- _WHAT TO PRODUCE_:
From the data below, copy each line that includes the word "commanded".

(Dataset records)
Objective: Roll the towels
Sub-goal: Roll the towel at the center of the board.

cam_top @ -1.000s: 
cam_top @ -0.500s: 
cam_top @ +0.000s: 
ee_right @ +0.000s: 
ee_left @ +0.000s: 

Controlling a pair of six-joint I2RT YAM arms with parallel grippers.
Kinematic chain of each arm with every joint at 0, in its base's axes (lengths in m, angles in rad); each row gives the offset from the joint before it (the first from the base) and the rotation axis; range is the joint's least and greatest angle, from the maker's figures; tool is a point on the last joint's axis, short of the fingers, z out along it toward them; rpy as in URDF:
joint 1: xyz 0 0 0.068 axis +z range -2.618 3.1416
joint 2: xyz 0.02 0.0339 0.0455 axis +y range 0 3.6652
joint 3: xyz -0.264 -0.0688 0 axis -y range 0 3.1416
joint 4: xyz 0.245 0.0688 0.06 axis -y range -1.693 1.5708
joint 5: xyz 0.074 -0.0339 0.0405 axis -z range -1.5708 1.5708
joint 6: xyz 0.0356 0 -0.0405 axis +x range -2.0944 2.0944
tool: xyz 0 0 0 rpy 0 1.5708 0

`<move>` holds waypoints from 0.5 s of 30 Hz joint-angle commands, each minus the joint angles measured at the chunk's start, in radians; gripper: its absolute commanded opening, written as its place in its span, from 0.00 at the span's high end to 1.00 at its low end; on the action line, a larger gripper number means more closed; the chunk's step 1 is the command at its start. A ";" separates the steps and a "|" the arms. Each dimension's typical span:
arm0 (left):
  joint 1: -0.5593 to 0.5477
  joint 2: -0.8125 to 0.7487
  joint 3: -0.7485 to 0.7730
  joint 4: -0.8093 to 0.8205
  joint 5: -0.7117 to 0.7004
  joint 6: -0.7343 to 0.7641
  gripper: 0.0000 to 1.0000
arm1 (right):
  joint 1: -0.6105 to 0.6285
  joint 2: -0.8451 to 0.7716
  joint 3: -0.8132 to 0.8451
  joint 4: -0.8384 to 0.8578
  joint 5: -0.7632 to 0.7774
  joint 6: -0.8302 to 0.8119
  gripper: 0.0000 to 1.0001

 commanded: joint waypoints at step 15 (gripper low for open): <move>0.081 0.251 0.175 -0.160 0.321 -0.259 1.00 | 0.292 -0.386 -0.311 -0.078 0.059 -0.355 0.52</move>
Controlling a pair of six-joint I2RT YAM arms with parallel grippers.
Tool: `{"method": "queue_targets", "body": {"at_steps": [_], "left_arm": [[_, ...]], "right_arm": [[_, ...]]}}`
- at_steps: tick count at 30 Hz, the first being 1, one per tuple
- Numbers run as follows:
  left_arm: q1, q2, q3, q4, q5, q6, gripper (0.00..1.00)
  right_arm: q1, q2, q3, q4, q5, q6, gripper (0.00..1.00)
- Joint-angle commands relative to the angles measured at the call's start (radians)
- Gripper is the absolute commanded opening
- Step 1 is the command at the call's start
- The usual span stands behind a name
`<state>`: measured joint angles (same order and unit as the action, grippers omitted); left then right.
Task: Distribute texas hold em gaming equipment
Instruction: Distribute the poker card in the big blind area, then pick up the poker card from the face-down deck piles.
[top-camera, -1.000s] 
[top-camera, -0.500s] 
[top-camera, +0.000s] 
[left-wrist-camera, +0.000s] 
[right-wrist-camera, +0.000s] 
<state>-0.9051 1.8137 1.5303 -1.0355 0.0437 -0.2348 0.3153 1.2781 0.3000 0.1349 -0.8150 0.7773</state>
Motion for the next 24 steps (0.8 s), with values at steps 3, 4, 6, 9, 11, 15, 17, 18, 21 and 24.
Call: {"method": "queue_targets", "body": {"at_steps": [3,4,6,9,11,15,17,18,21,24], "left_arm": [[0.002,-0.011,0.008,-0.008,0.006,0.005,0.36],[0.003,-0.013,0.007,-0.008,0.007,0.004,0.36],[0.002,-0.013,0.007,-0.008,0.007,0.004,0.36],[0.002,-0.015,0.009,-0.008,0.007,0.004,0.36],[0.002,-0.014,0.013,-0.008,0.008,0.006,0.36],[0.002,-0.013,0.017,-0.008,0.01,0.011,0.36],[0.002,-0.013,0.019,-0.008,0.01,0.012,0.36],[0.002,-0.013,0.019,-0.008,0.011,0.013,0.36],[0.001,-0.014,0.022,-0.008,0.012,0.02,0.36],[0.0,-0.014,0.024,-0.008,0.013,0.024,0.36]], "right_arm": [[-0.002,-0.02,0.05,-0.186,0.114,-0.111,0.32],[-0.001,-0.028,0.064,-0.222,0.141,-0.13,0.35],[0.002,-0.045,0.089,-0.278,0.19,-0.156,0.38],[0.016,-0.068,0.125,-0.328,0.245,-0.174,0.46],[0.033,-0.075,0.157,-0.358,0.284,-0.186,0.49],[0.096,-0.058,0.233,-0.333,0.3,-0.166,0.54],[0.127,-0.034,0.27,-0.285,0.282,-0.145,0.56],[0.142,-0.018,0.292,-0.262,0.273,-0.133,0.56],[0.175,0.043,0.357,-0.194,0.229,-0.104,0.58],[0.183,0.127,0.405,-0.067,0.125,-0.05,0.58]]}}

- _YOUR RESPONSE_:
`<move>` holds waypoints from 0.5 s of 30 Hz joint-angle commands, each minus the joint angles measured at the chunk's start, in radians; gripper: its absolute commanded opening, written as its place in its span, from 0.00 at the span's high end to 1.00 at its low end; on the action line, a larger gripper number means more closed; the chunk's step 1 is the command at its start. A ";" separates the steps and a "|" the arms. Each dimension's typical span:
 commanded: joint waypoints at step 15 (gripper low for open): <move>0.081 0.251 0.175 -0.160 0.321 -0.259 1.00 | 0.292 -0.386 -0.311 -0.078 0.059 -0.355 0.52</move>
- Gripper is the absolute commanded opening

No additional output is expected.